Sunday, December 13, 2020

Der Brocken 1945


I have been posting almost daily Tweets of Goethe's diary for December 1777, when Goethe was traveling in the Harz visiting various mining sites and also making his famous ascent of the Brocken. As I mentioned in my previous post, the journey made great physical demands. Snow, sleet, hail, fog, and then there were days when Goethe climbed down into the shafts of mines. On December 12, 1777, he descended into three pits of a silver mine in St. Andreasberg: Samson, Neufang, and Gottesgnade. The former, Grube Samson, even has a Wikipedia entry. It is 810 meters deep, and Goethe wrote afterward in his diary: "ward mir sehr sauer diesmal."
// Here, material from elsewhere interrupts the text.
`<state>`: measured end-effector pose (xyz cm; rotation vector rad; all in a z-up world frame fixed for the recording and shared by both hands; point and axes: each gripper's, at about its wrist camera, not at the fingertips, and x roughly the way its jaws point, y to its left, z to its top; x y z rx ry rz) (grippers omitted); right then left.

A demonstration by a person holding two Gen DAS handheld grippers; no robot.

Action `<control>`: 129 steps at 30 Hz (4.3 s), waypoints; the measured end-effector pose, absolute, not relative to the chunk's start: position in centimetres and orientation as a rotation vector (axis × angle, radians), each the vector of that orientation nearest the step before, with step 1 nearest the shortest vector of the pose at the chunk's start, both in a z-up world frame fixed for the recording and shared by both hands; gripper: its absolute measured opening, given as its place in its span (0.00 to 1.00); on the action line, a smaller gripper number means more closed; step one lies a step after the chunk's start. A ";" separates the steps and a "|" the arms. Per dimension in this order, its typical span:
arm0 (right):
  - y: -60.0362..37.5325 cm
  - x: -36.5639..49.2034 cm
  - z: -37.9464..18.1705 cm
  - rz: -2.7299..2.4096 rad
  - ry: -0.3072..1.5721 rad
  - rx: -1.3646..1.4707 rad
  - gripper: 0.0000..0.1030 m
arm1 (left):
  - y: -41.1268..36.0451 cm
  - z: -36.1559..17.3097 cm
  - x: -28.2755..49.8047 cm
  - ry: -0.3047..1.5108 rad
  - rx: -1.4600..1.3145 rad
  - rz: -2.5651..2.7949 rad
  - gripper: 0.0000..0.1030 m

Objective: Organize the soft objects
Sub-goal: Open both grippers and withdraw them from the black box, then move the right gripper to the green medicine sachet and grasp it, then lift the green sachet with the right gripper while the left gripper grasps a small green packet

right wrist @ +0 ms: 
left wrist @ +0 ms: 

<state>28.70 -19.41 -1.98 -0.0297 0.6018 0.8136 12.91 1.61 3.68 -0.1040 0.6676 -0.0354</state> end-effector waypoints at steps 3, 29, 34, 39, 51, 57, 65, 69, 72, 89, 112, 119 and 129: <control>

The larger towns on his route can be found on online maps of the Harz (Clausthal, Mühlhausen), but not the many mining villages: Duderstadt, Dammhaus, Silkeroda, and so on. But I keep looking, hoping to find such a map. Today, however, I came across quite unexpectedly the map at the top of this post, showing the path of the American troops who stormed the Brocken on April 20, 1945. According to the accompanying post, at the beginning of April 40.000 male prisoners from the concentration camp Mittelbau-Dora (and its "satellites" in Ellrich, Nüxei, Wieda, Mackenrode und Osterhagen) as well as from the concentration camp Brunshausen near Bad Gandersheim were death marched through the Harz. The goal of the death march was to reach towns that had a rail connection to Ravensbruck or Dachau. 10,000 died on the march. Click on the image to enlarge. For those who don't know German, "KZ" on the map represents "concentration camp."

It's sobering to consider that it was over the same paths that so many of those prisoners died.